Unlike regular dictionaries, fsmdicts can be one-to-many. When a key is mapped to many values, the values are returned as an
fsmset, which offers the same interface as an ordinary set and can be compared with ordinary sets for equality.

```python
>>> m3 = FstMapping({"a": "c", "b": "c"})
>>> (~m3)["c"] == {"a", "b"}
True
```

fsmsets or ordinary sets can also be used as keys. `m[{a,b, ... ,z}]` is syntactic sugar for
`fsmset(m[a]) + fsmset(m[b]) + ... + fsmset(m[z])`.
This gives the convenient properties that any value in `m` can serve as a key for `~m` and that `~m * m` maps every value
in `m.values()` to itself. It also preserves the identity `(m * n)[a] == n[m[a]]`.

```python
>>> m3[{"a", "b"}]
"c"
>>> (~m3 * m3)["c"]
"c"
```

`len(m)` returns the number of individual (non-set) keys in `m`, and `m.keys()` returns an iterator over the individual
(non-set) keys. This means that `len(m)` is equal to `len(m.keys())` but may not
be equal to `len(m.values())`, that `len(m)` and `len(~m)` may not be equal, and that if `s` is a set then
`m[s]` is well-defined even though `s not in m.keys()`.

(There is some Pythonic precedent for the last behavior
in slice objects: if `l` is an ordinary Python list and `s` is a slice, then `l[s]` is well-defined even though
`s not in range(len(l))`).

## Potentially infinite

fsmdicts can be based on cyclic FSTs. This means that, unlike dictionaries, they can support mappings that take
a (theoretically) infinite number of keys, or return a (theoretically) infinite number of different values, or both.
For instance, this transducer maps a string of `a`s of any length to a string of `b`s of equal length.

```python
>>> m2 = fsmdict(pynini.transducer("a", "b").closure())
>>> m2["aaaaa"]
"bbbbb"
>>> m2["a" * 100000]
"bbb ... b"
```

If `m` is cyclic on its key side, `len(m)`, `m.keys()`, `m.values()`, `m.items()`, and `for k in m` raise errors. If `m` is cyclic on its value
side and maps `k` to an infinite number of values, then `m[k]` and `m.get(k)` also raise errors.

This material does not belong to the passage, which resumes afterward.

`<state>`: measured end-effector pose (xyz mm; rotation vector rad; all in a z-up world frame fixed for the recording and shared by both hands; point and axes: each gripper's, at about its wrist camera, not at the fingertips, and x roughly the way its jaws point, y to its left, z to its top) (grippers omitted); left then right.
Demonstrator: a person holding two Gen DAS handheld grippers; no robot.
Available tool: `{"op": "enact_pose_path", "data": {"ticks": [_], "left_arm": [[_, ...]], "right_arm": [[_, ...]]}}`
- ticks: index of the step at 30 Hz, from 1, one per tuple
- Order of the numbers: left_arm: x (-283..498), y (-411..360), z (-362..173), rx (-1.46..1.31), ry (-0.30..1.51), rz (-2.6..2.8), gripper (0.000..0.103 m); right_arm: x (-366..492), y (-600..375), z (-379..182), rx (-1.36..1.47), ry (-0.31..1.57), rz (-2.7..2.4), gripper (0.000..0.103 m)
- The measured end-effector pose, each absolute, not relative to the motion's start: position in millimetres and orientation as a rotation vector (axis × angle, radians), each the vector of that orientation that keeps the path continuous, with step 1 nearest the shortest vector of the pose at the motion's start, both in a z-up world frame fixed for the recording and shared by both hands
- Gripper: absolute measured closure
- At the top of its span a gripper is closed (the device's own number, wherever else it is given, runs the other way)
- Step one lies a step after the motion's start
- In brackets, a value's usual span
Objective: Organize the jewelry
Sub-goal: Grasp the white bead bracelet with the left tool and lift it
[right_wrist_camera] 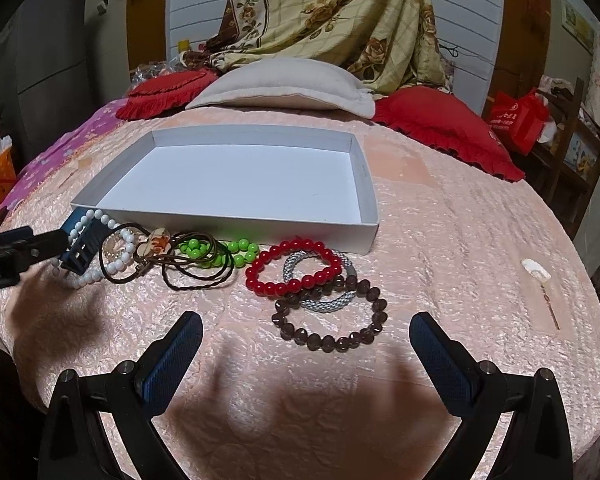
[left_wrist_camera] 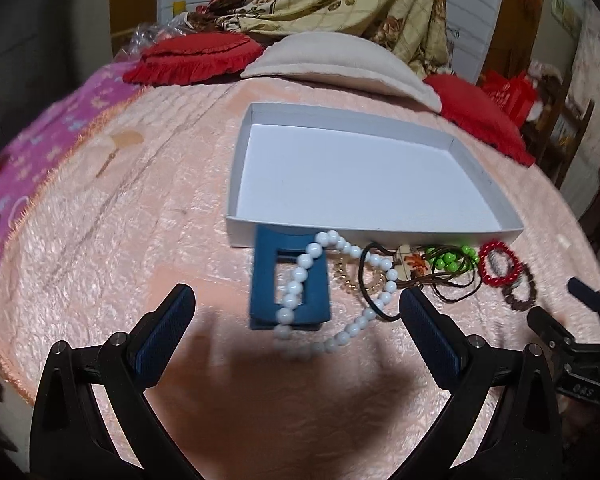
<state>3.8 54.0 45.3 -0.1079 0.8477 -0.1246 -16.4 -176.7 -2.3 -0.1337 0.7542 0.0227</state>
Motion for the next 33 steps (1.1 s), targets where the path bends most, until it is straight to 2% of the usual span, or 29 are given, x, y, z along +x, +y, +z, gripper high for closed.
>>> {"op": "enact_pose_path", "data": {"ticks": [2, 5, 6, 7, 10, 13, 16, 18, 22, 23, 25, 27, 33], "left_arm": [[2, 57, 45, -0.102, 0.850, -0.151, 0.005], [4, 58, 41, -0.101, 0.876, -0.189, 0.027], [6, 58, 39, -0.104, 0.888, -0.192, 0.037], [6, 58, 38, -0.107, 0.894, -0.196, 0.051], [6, 55, 37, -0.097, 0.898, -0.192, 0.063], [6, 55, 35, -0.092, 0.911, -0.186, 0.067], [5, 55, 31, -0.095, 0.941, -0.195, 0.066], [0, 55, 29, -0.085, 0.945, -0.193, 0.062], [-2, 52, 23, -0.074, 0.961, -0.206, 0.063], [-2, 51, 22, -0.079, 0.963, -0.204, 0.066], [-1, 52, 21, -0.091, 0.974, -0.204, 0.083], [1, 51, 20, -0.094, 0.987, -0.195, 0.095], [-6, 58, 37, -0.137, 0.908, -0.216, 0.095]], "right_arm": [[-18, -178, -1, -0.128, 0.749, 0.024, 0.000], [-18, -176, 1, -0.128, 0.744, 0.033, 0.001], [-18, -175, 1, -0.130, 0.743, 0.035, 0.000], [-18, -174, 1, -0.133, 0.742, 0.038, 0.000], [-19, -172, 2, -0.140, 0.739, 0.042, 0.001], [-20, -173, 2, -0.136, 0.739, 0.037, 0.000], [-20, -175, 2, -0.127, 0.738, 0.033, 0.001], [-19, -175, 2, -0.128, 0.740, 0.034, 0.001], [-19, -173, 3, -0.133, 0.738, 0.036, 0.001], [-18, -174, 3, -0.130, 0.738, 0.035, 0.001], [-18, -177, 3, -0.122, 0.743, 0.026, 0.001], [-18, -182, 1, -0.114, 0.753, 0.015, 0.001], [-21, -211, -3, -0.026, 0.802, 0.038, 0.001]]}}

A fsmdict created using the `limit()` method shows a different behavior. If `m = FstMapping( ... ).limit(n)` then
`len(m)` is `n`; `len(m[k])` is at most `n` for any `k`; and `m.keys()`, `m.values()`, and `m.items()` yield at most `n` items
before stopping. There is no guarantee that `m.keys()`, `m.values()`, and `m.items()` on a limited FstMapping will yield
*corresponding* keys and values: there may be some `k` in `m.keys()` such that `m[k]` is *not* in `m.values()`.

## Goals

* Python 2/3 support
* FstSet class for infinite set support, so that `m[k]` can be well-defined even if `k*m` is cyclic on the output side
* Priority union and priority composition operators (`/` and `%`?) for rule-based linguistic applications
* Methods for taking closure etc without calling on Pynini functions
* Automagic handling of sigmas in rewrite rules
* Mutability?
* Support for more FST libraries?
* Conversion between FstSets and re2 regexes?